__How to complete this task__.
Write the entries out in full, matching them exactly.

(Stored data entries)
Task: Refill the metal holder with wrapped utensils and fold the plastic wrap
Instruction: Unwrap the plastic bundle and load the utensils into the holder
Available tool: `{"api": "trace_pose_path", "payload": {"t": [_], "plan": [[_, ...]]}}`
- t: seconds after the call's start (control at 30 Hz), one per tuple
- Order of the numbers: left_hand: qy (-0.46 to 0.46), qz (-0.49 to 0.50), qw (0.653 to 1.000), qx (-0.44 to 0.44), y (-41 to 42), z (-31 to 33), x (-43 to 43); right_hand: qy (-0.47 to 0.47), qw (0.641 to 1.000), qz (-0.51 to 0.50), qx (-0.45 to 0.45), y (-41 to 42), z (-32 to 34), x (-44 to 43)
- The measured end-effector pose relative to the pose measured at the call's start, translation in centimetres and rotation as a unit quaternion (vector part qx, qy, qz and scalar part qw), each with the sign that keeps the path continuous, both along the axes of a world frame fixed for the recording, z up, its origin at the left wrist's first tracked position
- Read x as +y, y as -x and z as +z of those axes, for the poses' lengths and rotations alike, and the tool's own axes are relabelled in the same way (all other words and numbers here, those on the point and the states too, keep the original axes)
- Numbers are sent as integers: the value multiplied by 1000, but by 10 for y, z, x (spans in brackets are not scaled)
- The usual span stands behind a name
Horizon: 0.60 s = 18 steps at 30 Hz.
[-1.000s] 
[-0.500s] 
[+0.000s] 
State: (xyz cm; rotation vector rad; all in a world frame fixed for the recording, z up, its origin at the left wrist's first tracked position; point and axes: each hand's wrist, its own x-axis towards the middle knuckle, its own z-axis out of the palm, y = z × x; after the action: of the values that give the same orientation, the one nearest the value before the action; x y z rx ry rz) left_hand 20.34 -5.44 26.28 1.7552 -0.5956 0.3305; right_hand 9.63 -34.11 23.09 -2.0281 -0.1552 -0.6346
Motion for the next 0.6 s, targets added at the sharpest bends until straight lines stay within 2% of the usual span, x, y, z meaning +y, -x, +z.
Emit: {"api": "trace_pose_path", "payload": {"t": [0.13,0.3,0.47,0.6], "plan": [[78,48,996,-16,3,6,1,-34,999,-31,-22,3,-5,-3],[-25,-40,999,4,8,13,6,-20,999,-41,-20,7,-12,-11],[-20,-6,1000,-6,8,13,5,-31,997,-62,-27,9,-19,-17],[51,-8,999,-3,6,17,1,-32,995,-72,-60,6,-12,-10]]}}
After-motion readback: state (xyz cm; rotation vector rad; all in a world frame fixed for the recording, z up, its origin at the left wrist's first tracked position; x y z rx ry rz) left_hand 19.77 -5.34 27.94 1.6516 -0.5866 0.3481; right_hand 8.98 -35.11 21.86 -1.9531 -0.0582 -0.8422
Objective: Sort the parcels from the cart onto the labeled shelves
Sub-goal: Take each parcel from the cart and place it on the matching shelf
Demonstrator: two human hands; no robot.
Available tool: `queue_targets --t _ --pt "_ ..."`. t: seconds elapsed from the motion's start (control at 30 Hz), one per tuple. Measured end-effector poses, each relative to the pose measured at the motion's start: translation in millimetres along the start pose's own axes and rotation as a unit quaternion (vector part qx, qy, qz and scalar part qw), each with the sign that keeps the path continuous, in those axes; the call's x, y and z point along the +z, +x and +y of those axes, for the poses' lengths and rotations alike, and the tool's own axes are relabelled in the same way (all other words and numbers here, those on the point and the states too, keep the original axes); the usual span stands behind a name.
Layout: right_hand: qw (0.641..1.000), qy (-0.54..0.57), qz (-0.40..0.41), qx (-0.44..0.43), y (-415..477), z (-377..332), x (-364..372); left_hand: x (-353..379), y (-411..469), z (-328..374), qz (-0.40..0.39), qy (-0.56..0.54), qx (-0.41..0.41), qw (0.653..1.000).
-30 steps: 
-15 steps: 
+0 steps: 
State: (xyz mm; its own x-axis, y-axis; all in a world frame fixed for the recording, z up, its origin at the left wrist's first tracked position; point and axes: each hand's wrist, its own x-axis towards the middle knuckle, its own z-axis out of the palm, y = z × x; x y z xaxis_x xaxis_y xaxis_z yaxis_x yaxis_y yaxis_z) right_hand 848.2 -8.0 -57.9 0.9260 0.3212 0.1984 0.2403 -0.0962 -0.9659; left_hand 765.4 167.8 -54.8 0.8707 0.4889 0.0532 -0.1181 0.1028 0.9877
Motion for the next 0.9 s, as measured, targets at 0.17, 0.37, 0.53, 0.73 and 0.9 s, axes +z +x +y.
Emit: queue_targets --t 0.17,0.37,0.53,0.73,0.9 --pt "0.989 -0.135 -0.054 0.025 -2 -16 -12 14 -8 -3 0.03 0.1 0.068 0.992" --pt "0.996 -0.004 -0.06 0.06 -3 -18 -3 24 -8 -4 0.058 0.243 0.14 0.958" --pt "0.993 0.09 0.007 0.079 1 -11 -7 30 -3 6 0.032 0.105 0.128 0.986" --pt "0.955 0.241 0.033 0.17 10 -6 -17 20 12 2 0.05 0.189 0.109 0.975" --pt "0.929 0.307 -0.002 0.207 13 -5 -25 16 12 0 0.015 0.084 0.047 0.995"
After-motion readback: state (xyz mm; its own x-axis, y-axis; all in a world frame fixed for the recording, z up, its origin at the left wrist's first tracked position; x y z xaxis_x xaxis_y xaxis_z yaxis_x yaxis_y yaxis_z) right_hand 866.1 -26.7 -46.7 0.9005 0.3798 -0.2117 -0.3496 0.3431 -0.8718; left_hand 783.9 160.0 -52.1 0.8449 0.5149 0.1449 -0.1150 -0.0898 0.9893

__Solved problem__.
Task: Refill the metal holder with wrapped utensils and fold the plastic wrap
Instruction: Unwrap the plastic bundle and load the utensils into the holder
Available tool: `{"api": "trace_pose_path", "payload": {"t": [_], "plan": [[_, ...]]}}`
- t: seconds after the call's start (control at 30 Hz), one per tuple
- Order of the numbers: left_hand: qy (-0.46 to 0.46), qz (-0.49 to 0.50), qw (0.653 to 1.000), qx (-0.44 to 0.44), y (-41 to 42), z (-31 to 33), x (-43 to 43); right_hand: qy (-0.47 to 0.47), qw (0.641 to 1.000), qz (-0.51 to 0.50), qx (-0.45 to 0.45), y (-41 to 42), z (-32 to 34), x (-44 to 43)
- The measured end-effector pose relative to the pose measured at the call's start, translation in centimetres and rotation as a unit quaternion (vector part qx, qy, qz and scalar part qw), each with the sign that keeps the path continuous, both along the axes of a world frame fixed for the recording, z up, its origin at the left wrist's first tracked position
- Read x as +y, y as -x and z as +z of those axes, for the poses' lengths and rotations alike, and the tool's own axes are relabelled in the same way (all other words and numbers here, those on the point and the states too, keep the original axes)
- Numbers are sent as integers: the value multiplied by 1000, but by 10 for y, z, x (spans in brackets are not scaled)
- The usual span stands behind a name
Horizon: 0.60 s = 18 steps at 30 Hz.
[-1.000s] 
[-0.500s] 
[+0.000s] 
State: (xyz cm; rotation vector rad; all in a world frame fixed for the recording, z up, its origin at the left wrist's first tracked position; point and axes: each hand's wrist, its own x-axis towards the middle knuckle, its own z-axis out of the palm, y = z × x; after the action: of the values that give the same orientation, the one nearest the value before the action; x y z rx ry rz) left_hand 20.34 -5.44 26.28 1.7552 -0.5956 0.3305; right_hand 9.63 -34.11 23.09 -2.0281 -0.1552 -0.6346
Motion for the next 0.6 s, targets added at the sharpest bends until straight lines stay within 2% of the usual span, x, y, z meaning +y, -x, +z.
Emit: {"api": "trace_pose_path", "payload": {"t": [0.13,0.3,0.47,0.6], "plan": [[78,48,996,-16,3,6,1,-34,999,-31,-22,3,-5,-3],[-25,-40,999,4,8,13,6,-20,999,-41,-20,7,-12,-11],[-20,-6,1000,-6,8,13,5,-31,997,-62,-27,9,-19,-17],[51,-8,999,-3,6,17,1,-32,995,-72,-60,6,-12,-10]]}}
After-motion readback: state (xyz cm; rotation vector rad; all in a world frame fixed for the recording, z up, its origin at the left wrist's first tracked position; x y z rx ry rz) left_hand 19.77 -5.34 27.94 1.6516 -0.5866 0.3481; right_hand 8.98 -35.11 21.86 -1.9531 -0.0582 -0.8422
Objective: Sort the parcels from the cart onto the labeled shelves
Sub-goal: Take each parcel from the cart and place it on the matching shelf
Demonstrator: two human hands; no robot.
Available tool: `queue_targets --t _ --pt "_ ..."`. t: seconds elapsed from the motion's start (control at 30 Hz), one per tuple. Measured end-effector poses, each relative to the pose measured at the motion's start: translation in millimetres along the start pose's own axes and rotation as a unit quaternion (vector part qx, qy, qz and scalar part qw), each with the sign that keeps the path continuous, in those axes; the call's x, y and z point along the +z, +x and +y of those axes, for the poses' lengths and rotations alike, and the tool's own axes are relabelled in the same way (all other words and numbers here, those on the point and the states too, keep the original axes); the usual span stands behind a name.
Layout: right_hand: qw (0.641..1.000), qy (-0.54..0.57), qz (-0.40..0.41), qx (-0.44..0.43), y (-415..477), z (-377..332), x (-364..372); left_hand: x (-353..379), y (-411..469), z (-328..374), qz (-0.40..0.39), qy (-0.56..0.54), qx (-0.41..0.41), qw (0.653..1.000).
-30 steps: 
-15 steps: 
+0 steps: 
State: (xyz mm; its own x-axis, y-axis; all in a world frame fixed for the recording, z up, its origin at the left wrist's first tracked position; point and axes: each hand's wrist, its own x-axis towards the middle knuckle, its own z-axis out of the palm, y = z × x; x y z xaxis_x xaxis_y xaxis_z yaxis_x yaxis_y yaxis_z) right_hand 848.2 -8.0 -57.9 0.9260 0.3212 0.1984 0.2403 -0.0962 -0.9659; left_hand 765.4 167.8 -54.8 0.8707 0.4889 0.0532 -0.1181 0.1028 0.9877
Motion for the next 0.9 s, as measured, targets at 0.17, 0.37, 0.53, 0.73 and 0.9 s, axes +z +x +y.
Emit: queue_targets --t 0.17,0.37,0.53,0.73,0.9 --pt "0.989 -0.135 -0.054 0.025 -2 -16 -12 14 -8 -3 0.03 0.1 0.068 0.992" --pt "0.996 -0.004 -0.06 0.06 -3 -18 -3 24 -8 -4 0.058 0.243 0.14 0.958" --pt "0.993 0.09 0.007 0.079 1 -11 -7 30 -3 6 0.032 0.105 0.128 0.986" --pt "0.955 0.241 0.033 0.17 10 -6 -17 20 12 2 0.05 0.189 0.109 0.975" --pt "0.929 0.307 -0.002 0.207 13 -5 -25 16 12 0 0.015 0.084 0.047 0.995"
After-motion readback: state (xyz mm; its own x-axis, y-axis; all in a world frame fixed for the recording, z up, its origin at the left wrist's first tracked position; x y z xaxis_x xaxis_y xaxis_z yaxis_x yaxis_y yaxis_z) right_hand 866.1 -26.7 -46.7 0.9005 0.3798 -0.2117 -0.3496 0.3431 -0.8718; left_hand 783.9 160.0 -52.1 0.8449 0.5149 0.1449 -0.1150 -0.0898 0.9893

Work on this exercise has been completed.